3.8. The Component-based Model

To write applications for an OSGi service framework is to develop bundles. The programming model is component-based, in contrast to the library-based model. Figure 3.12 illustrates the typical structures of the two models.

In a library-based model, we approach an application such as a word processor by designing and developing a collection of classes that are roughly divided into various functional modules or libraries (for example, print, format, utilities, and so on; see Figure 3.12a). Although the modules could be designed into components that have well-defined and controlled interfaces, they are not required to be that way. Real-world factors such as deadlines, inexperience, and expediency usually intervene and lead to an end product comprising modules that are arbitrarily accessible, tightly coupled, and inflexible.

In the best of times, even if a module is carefully crafted, it must be combined with a larger application to be reused. For example, suppose that the print module is designed to be shared with a diagnostic agent, which also needs the print functionality. We would have to make the print classes a permanent part of the diagnostic application.

After the application has been deployed, bug fixes or new features customarily require a new release. Customers have to bring down their running systems for the upgrade.

The library-based approach also imposes a “take-it-or-leave-it” situation from the user's point of view: Each new release of an application packs in more features, maintains backward compatibility, and consumes more hardware horsepower. Although many of us do not need the new features—we may not even know their existence—we must still pay the price for the added slowdown, incompatibility problems, and unreliability. We simply cannot rip out the part that we don't need and keep those that we like and know well. For instance, suppose we don't need the grammar checker in Figure 3.12a. Regardless, it is not an option to do without it.

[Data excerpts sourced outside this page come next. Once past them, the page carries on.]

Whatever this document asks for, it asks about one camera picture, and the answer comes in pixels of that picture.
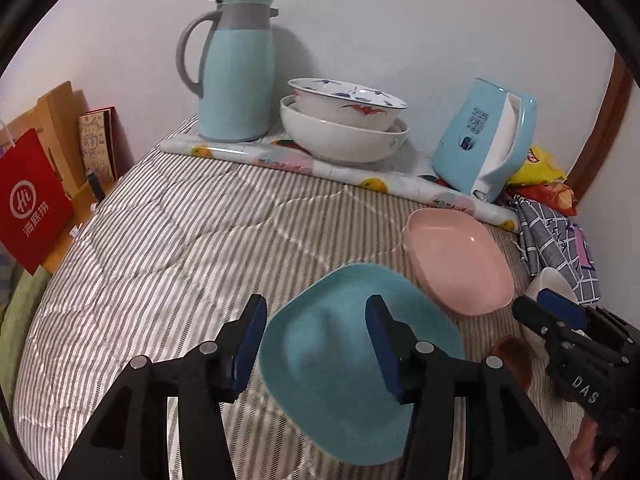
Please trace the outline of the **right hand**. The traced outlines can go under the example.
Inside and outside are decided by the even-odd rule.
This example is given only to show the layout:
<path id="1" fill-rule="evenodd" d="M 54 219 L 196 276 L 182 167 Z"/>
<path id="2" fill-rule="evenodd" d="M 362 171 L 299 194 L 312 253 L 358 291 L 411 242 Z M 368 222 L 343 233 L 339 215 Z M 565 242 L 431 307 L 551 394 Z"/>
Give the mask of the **right hand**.
<path id="1" fill-rule="evenodd" d="M 598 424 L 587 414 L 582 418 L 578 435 L 570 445 L 566 461 L 575 480 L 591 480 L 593 466 L 598 466 L 599 472 L 605 472 L 616 459 L 618 448 L 610 448 L 600 460 L 597 459 L 596 437 Z"/>

In a component-based model, a run-time hosting framework makes a big difference. Because bundles may go through life cycles, their coupling points must be consciously made minimal and their interaction controlled. In this model, new applications naturally form themselves as bundles are plugged in. For example, in Figure 3.12b, the system, utilities, format, speller, and print bundles form a word processor application, whereas the system, utilities, print, and test bundles form a diagnostic agent application. Depending on whether the grammar checker is needed, its bundle can be installed or removed dynamically.

The envisioned operational environment of residential gateways requires a component-based model because pieces of the software come from multiple vendors and at different points in time. The static library-based approach is clearly inappropriate in this context.

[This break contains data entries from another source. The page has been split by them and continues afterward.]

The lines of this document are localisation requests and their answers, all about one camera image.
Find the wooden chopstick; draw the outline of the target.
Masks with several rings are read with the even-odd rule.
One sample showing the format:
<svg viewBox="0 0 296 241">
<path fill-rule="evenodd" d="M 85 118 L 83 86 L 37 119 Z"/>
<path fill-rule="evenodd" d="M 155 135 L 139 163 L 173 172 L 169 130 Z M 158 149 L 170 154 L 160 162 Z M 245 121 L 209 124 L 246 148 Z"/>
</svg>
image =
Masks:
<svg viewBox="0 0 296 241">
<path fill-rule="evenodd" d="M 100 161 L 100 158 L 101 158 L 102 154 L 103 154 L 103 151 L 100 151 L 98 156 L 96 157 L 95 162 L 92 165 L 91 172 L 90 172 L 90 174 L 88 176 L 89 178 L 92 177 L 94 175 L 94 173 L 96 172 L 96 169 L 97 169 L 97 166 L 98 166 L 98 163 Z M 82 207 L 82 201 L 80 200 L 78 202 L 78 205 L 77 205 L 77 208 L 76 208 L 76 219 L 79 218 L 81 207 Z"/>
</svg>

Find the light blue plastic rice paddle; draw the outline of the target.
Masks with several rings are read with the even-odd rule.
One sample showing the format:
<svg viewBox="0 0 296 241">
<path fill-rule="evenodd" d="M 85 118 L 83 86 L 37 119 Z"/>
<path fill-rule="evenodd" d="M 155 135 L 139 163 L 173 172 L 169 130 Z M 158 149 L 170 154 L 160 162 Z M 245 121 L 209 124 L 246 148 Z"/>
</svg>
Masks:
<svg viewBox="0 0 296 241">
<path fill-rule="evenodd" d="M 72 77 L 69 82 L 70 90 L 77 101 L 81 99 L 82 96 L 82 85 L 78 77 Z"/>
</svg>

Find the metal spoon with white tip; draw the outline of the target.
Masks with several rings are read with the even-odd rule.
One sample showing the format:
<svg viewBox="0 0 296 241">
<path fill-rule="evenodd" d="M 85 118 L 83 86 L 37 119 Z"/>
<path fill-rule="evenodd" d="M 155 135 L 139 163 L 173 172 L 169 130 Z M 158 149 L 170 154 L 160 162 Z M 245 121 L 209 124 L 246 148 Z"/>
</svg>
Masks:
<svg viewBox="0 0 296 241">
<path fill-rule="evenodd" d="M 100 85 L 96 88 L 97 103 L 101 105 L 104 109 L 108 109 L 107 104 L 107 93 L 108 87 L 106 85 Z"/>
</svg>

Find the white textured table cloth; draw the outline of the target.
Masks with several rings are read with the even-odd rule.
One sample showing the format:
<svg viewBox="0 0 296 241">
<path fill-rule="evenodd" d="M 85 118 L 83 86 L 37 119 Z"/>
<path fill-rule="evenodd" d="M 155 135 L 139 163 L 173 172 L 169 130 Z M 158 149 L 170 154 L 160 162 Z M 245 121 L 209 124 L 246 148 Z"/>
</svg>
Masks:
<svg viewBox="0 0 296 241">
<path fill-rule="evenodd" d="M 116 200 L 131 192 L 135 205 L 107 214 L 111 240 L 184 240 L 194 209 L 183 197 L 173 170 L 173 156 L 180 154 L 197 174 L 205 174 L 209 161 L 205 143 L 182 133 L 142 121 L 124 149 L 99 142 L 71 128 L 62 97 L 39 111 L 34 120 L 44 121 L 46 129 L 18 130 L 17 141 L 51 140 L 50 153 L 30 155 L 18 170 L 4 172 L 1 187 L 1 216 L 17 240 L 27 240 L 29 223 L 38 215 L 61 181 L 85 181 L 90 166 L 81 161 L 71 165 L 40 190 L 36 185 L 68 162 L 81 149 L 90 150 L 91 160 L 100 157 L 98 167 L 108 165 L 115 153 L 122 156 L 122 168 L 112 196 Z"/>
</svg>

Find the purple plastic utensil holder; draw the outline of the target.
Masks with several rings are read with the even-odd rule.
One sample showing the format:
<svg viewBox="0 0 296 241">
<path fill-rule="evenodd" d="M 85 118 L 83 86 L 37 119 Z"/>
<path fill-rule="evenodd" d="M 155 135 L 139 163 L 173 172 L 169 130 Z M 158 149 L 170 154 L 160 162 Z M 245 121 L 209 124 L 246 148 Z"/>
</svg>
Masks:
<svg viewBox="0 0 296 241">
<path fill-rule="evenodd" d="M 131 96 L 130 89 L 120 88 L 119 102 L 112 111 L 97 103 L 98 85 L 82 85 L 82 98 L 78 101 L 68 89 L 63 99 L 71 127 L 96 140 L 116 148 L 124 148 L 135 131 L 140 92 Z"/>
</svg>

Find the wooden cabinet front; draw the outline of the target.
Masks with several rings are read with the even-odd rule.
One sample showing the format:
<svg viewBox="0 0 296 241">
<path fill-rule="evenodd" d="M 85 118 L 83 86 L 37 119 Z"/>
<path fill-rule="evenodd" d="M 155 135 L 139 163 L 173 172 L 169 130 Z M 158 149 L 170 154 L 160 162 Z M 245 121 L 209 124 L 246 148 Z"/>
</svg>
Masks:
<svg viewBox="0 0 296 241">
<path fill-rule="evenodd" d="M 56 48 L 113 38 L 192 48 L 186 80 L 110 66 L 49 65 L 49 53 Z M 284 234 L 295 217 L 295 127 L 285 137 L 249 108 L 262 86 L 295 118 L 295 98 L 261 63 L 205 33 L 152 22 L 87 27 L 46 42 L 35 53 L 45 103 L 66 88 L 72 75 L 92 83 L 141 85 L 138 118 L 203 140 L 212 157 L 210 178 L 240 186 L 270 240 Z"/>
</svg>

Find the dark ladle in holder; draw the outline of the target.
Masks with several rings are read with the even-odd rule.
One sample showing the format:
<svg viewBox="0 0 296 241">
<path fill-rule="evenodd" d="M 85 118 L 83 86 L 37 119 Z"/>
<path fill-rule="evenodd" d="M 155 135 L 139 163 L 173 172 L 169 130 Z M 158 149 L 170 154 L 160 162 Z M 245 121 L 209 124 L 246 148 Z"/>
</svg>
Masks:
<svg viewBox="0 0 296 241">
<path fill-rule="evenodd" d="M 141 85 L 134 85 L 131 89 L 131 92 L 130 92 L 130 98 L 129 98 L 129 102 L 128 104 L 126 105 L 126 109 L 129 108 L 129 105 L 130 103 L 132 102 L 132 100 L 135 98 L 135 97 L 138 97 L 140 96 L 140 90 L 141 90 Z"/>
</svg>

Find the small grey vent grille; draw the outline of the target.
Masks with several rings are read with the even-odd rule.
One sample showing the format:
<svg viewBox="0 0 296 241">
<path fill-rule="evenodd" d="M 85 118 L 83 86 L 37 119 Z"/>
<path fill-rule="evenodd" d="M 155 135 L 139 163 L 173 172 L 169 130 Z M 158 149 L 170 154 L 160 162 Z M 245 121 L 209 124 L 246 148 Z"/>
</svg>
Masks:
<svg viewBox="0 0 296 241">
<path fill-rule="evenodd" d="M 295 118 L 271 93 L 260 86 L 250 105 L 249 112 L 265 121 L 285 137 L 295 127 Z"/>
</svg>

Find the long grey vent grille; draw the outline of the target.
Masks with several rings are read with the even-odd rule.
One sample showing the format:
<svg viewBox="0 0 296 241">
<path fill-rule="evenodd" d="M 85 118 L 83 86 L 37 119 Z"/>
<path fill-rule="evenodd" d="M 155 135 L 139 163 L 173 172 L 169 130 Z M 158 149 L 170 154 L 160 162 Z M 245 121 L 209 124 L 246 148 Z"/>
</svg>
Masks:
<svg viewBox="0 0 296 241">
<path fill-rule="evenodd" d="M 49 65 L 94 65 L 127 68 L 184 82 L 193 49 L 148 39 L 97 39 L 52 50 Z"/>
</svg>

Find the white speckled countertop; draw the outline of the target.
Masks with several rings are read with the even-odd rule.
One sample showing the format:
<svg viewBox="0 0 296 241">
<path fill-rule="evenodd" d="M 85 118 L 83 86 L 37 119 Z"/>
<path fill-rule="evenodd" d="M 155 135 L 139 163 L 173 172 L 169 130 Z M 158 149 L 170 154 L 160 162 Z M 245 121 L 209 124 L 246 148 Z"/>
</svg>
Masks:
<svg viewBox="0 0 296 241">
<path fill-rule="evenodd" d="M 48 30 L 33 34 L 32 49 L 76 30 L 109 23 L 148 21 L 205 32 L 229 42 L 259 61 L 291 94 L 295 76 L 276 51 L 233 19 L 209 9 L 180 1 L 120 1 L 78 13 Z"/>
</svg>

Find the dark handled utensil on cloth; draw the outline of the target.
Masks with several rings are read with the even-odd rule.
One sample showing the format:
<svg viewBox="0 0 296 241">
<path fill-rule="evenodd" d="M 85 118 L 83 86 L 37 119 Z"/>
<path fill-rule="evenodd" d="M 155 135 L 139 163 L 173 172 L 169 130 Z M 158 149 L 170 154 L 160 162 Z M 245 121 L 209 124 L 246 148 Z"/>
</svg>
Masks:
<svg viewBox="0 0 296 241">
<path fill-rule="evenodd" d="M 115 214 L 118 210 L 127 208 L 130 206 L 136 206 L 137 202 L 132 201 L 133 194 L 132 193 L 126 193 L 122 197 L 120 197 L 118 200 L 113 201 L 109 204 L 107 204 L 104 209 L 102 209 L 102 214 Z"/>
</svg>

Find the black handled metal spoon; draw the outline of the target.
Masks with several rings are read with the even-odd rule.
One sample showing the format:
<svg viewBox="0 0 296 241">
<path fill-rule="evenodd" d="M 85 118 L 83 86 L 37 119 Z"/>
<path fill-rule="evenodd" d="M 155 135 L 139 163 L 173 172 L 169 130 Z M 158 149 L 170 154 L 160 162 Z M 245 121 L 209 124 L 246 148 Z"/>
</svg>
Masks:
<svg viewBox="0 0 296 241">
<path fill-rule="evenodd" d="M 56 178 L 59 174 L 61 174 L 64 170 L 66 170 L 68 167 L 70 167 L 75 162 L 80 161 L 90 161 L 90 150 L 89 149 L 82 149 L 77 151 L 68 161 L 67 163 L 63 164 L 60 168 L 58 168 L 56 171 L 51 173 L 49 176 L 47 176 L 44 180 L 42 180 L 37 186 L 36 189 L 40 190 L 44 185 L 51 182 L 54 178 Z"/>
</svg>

In the component-based model, bundles should be “unbiased” to a wide range of application contexts; otherwise, their usefulness is limited. For example, if the print bundle expects fancy formatting specific only to the word processor, it may not be suitable for the diagnostic agent. This aspect makes design more difficult in the component-based model than the library-based model, because with the library-based mind-set a designer would never anticipate that a word processor and a diagnostic agent—applications that are world apart—may share commonalities.

Many developers do not appreciate this shift of mental models, which can cause much frustration when they start programming for service gateways. This is because we are used to writing monolithic software for which all pieces are present at run-time.

In summary, here are the main distinctions between the two models:

• In a library-based model, multiple layers of software abstractions stack up one on top of another, whereas in a component-based model, multiple software components plug in side by side with one another.

• In a library-based model, once a module is compiled into the software, it is always available at run-time. In a component-based model, a component can come and go dynamically at run-time.

• In a library-based model, the sum of all libraries must be packaged together for the product to work. In a component-based model, a subset of components can be packaged together and can serve useful functionality as a product.

• In a library-based model, one most likely must rebuild and repackage the entire set of libraries to fix bugs and add features at compile-time. In a component-based model, new components can be added or existing components can be updated in an incremental way at run-time.

• In a library-based model, changes made to public interfaces have less impact because one has to rebuild the software in its entirety. In a component-based model, the cost of redoing public interfaces can be prohibitive because other components may have relied on them at run-time.

• In a library-based model, the flow control of an application usually starts at one entry point (e.g., public static main(String[] args)). In a component-based model, components are controlled by a hosting environment and they interact with one another to function.

It is essential to realize that the component-based model requires more discipline on the part of developers during the design stage but provides more stability, extensibility, and flexibility over the library-based model at run-time. Two important issues are the following:

Other component-based Java technologies also exist. For example, an applet is a component that has life cycle operations and it is hosted by a Web browser. Its application, however, is mostly limited to a user interface. JavaBeans™ defines reusable components, but they are mainly geared toward manipulability using a visual builder tool during development. Enterprise JavaBeans™ defines a distributed component model, but its complex features such as transactional and distributed processing and persistence are not needed by many applications in resource-constrained environments.